Start position: Stand with your feet hip-width apart, with your toes slightly pointed outward. Position yourself behind the bar with your shins close to the bar and your hips slightly higher than your knees.
Grip the bar: Grip the bar with your hands wider than shoulder-width apart and your palms facing down.
Lift the bar: In one swift motion, lift the bar off the blocks, extending your hips and knees while keeping your back straight. Pull the bar up towards your body, using your shoulders to raise the bar up to your hips.
Explosive power: Once the bar reaches your hips, explosively extend your hips and knees, using the momentum to propel the bar upwards while pulling it towards your body.
Catch position: Drop under the bar and catch it in the overhead position, with your arms locked out and your hips fully extended. This position is commonly known as the "overhead squat position."
Stand up: Stand up with the barbell, straightening your legs and fully extending your hips.
Lower the bar: Lower the bar back down to the blocks by reversing the movement and lowering it with control.
Snatch From Blocks Benefits
The Olympic snatch from blocks is a highly beneficial exercise for Olympic weightlifters, as it can improve various aspects of their performance, including:
Increased Power and Explosiveness
The snatch from blocks engages numerous muscles throughout the body, including the quadriceps, hamstrings, glutes, back, and shoulders. Regularly performing this exercise can help Olympic weightlifters build strength in these muscles, which can improve their overall performance.
Greater Flexibility and Mobility
The snatch from blocks requires a high degree of flexibility and mobility in the hips, ankles, and shoulders. Regularly performing this exercise can help Olympic weightlifters improve their range of motion and mobility, which can reduce the risk of injury and improve their overall athletic performance.
The height of the blocks can be adjusted to target specific areas of weakness in the snatch movement, allowing weightlifters to address these weaknesses and make improvements.

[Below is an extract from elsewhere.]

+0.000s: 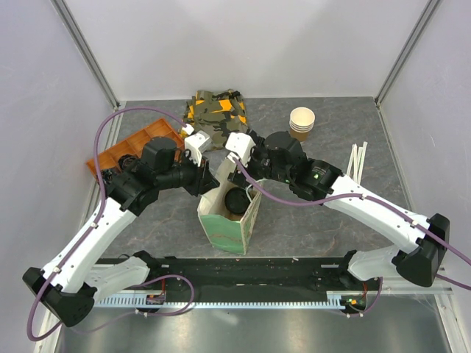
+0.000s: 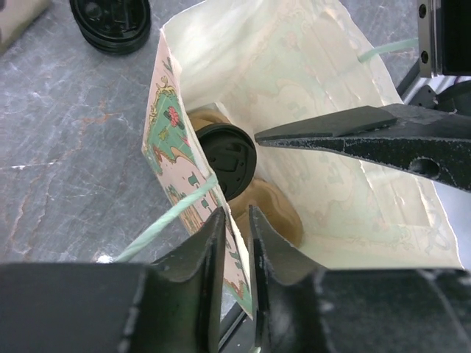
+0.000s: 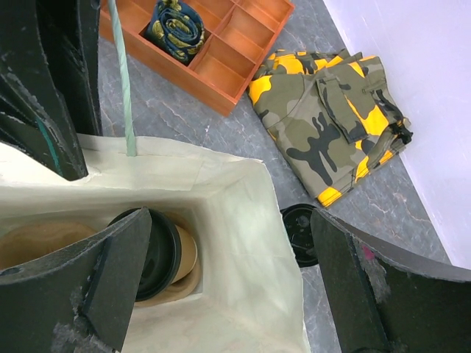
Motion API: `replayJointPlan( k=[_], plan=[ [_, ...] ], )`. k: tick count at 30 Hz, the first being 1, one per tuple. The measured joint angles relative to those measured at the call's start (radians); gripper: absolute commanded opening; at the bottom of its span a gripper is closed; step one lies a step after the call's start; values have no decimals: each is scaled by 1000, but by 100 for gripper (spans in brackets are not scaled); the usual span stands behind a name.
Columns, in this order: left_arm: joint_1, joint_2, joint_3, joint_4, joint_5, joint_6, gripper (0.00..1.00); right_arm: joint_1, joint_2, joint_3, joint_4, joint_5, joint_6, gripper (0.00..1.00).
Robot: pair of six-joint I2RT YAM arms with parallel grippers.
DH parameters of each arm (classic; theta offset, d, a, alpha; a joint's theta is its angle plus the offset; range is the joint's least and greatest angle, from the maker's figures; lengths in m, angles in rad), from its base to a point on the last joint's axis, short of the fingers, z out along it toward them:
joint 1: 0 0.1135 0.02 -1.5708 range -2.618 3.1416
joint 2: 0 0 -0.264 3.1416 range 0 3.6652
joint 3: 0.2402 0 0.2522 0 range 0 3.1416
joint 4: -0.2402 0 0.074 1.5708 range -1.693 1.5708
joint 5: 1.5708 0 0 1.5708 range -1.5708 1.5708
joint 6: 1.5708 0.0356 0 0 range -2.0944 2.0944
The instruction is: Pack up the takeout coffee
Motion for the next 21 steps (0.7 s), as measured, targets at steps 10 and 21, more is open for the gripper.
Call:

Overall, the Olympic snatch from blocks is a highly effective exercise for Olympic weightlifters, as it can improve their technique, power, strength, flexibility, and mobility, ultimately leading to better athletic performance.

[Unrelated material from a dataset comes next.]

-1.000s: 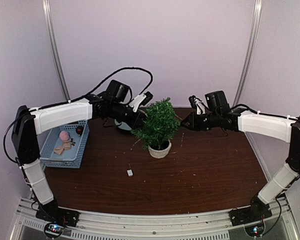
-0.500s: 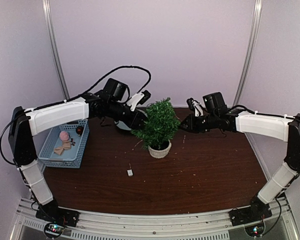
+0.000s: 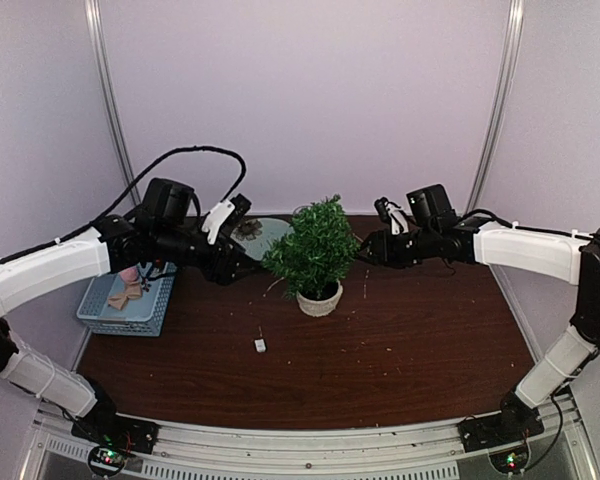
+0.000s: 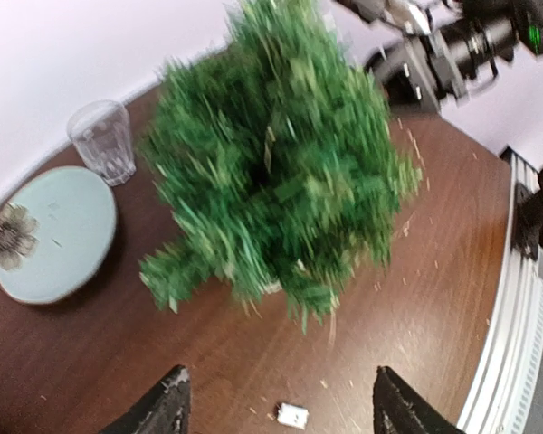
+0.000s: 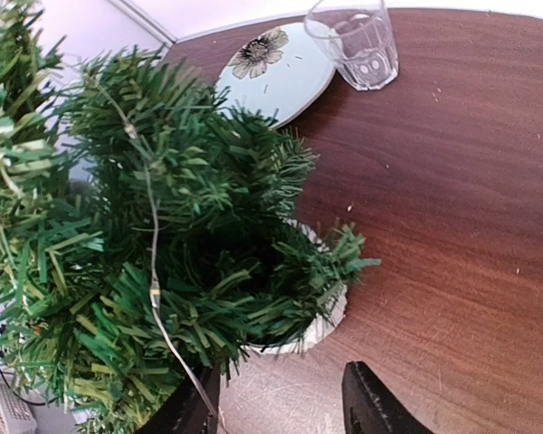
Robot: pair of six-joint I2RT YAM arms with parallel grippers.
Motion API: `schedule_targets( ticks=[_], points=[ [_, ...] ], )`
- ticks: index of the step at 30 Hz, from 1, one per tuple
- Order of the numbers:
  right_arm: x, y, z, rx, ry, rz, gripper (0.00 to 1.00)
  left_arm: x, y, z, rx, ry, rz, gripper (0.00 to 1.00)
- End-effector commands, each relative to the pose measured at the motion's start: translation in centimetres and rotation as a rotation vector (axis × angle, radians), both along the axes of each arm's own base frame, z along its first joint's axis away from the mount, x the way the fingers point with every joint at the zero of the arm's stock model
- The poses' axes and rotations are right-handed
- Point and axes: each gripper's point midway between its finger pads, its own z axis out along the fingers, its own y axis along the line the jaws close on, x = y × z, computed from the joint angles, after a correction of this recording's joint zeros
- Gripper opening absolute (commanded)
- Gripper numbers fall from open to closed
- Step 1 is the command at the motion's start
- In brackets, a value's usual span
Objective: Decorate the small christmas tree
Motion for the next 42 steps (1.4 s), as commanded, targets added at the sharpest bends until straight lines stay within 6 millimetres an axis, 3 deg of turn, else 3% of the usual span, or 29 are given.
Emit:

What Is The Optimal Block Height?
The optimal block height for Olympic snatch from blocks may vary depending on the individual's body proportions and technique. However, here are some general guidelines for selecting the appropriate block height:
This is the most common block height used for the snatch from blocks. It allows the lifter to focus on the second pull portion of the lift, which is where the lifter explosively extends their hips and knees to lift the barbell. This height can be used for lifters who struggle with the initial pull from the floor, but have a strong finish.
Below The Knee Height
This block height is often used to target the first pull portion of the snatch, which is the initial lift off the ground. It can be useful for lifters who struggle with maintaining proper positioning during the initial pull.
Above The Knee Height
This block height can be useful for lifters who have trouble maintaining proper positioning during the second pull or catching the bar in the overhead position. It can also help develop the lifter's explosiveness and timing during the lift. This option also will be good for block power snatch.
Combination of Heights
It's also possible to use a combination of block heights to target specific weaknesses or aspects of the snatch movement. For example, a lifter may perform a few sets from mid-thigh height, followed by a few sets from above the knee height.
Ultimately, the best block height for the Olympic snatch from blocks will depend on the individual's strengths, weaknesses, and technique.